At this age puppies should be having all good experiences. That didn't sound like a good experience for your pup. The puppy classes I have attended and assisted in training were on the line of what Ceegee stated in her post. Some classes the pups were separated into smaller groups both by size and confidence level. It was never a free for all. To me puppy kindergarten is to learn how to teach your puppy. And as each additional week progresses being able to have the pup do the behaviors in a distracting situation. It is the connection between owner and pup and being able to eventually go anywhere and your pup willing to connect with you.


----------



## Charliethree (Jul 18, 2010)

The classes my pup is in are for puppies up to the age of 20 weeks, and has a limit of 12 puppies. During play times the small dogs were separated from the larger pups. The first class Cache was terrified and hid - over whelmed by all the activity, he was then put with a couple of small dogs where he gained some confidence. The second class he was again with the small dogs, but they played as a group, and he had some fun there. Third class, he was paired up with a couple of calmer dogs his age, and played well with them, by the fourth class he was playing well with the whole group of bigger pups. 

Though I agree that no pup should be forced to join in the play, I also think that if a puppy is having problems, is clearly intimidated, or is cornered and has no escape, it is important from someone to be nearby to remove/redirect the over zealous puppies and give the pup some space - a lesson in appropriate social behavior for the over zealous pups, and for the pup who is feeling overwhelmed, that help is there if they need it and that the other dogs will give some space when needed. 
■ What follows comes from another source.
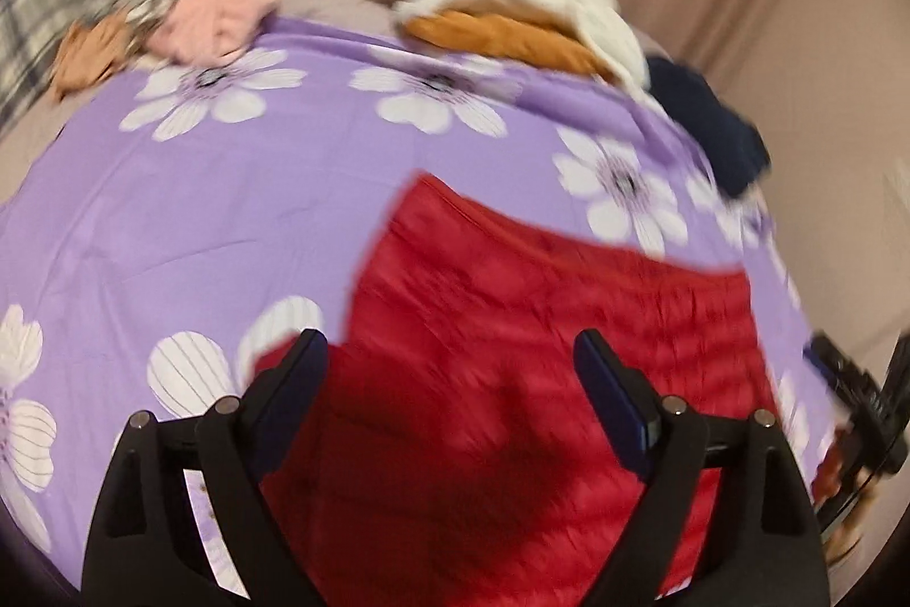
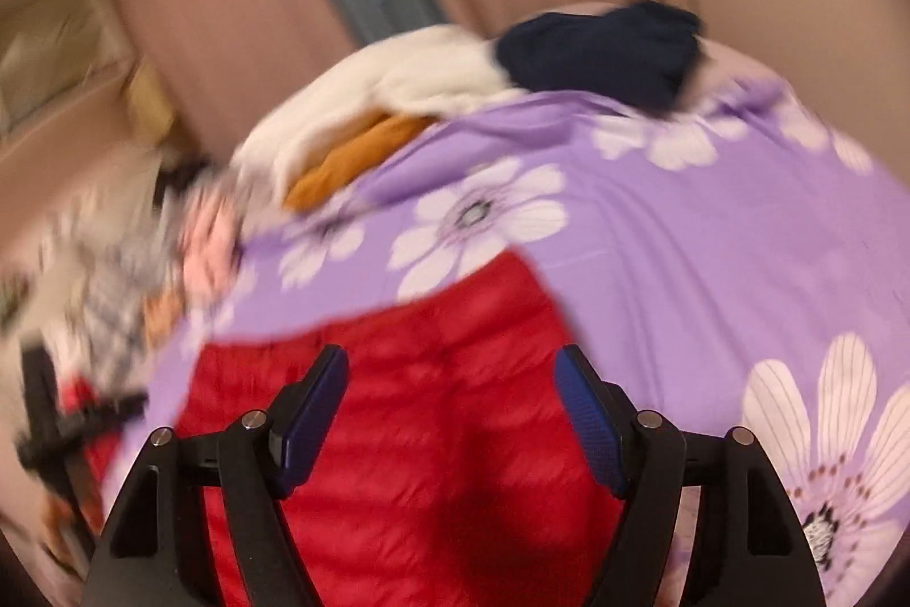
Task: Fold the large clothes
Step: 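Release the hem and press the folded jacket flat with both tools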
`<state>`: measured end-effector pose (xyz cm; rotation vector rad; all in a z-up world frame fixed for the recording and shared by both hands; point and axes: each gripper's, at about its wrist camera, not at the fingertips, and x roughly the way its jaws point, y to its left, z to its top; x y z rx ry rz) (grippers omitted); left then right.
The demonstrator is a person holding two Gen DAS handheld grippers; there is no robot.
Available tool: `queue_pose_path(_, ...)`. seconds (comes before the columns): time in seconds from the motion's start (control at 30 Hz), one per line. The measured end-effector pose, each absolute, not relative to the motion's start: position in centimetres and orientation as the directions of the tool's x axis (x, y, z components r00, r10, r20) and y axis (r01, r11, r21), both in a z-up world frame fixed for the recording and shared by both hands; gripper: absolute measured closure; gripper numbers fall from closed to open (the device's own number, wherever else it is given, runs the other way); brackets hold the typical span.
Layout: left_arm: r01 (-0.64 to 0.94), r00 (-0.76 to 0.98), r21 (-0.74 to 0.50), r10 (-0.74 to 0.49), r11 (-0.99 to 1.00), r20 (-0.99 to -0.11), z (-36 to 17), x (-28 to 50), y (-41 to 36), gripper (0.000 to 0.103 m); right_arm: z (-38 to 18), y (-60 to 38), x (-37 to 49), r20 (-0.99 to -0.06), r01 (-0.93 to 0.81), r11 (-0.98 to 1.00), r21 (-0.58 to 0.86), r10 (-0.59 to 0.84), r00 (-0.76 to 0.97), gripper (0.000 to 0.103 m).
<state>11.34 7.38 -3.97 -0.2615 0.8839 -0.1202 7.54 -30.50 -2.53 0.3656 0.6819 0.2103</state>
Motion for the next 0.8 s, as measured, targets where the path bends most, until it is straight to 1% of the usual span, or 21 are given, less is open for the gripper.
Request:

A lot has changed in the last 20 yrs in the understanding of dog behavior and emotions in dogs, there is no such thing as 'reinforcing a pup's fear', they depend on us to keep them safe, and help them feel safe, if they know/trust that we will do that for them, it gives them more confidence to be able to handle those 'scary' events on their own. Absolutely if you dash in and pick your pup up and possibly frighten her further, the message you portray may be that she should be afraid, if you go in (with a plan) and redirect the other pups away (socially appropriate dog behavior) you give her the space that she is asking for, she can learn that she will be 'heard'. Some puppies do well on their own, others, shyer more timid puppies often need some help, we do have to find a balance between giving them a chance to work it out and stepping and giving them some help when they need it. Poor or frightening experiences early on can result in fearful/unwanted behaviors that show up in the future - depends on the dog - have been down that road with my now senior girl. 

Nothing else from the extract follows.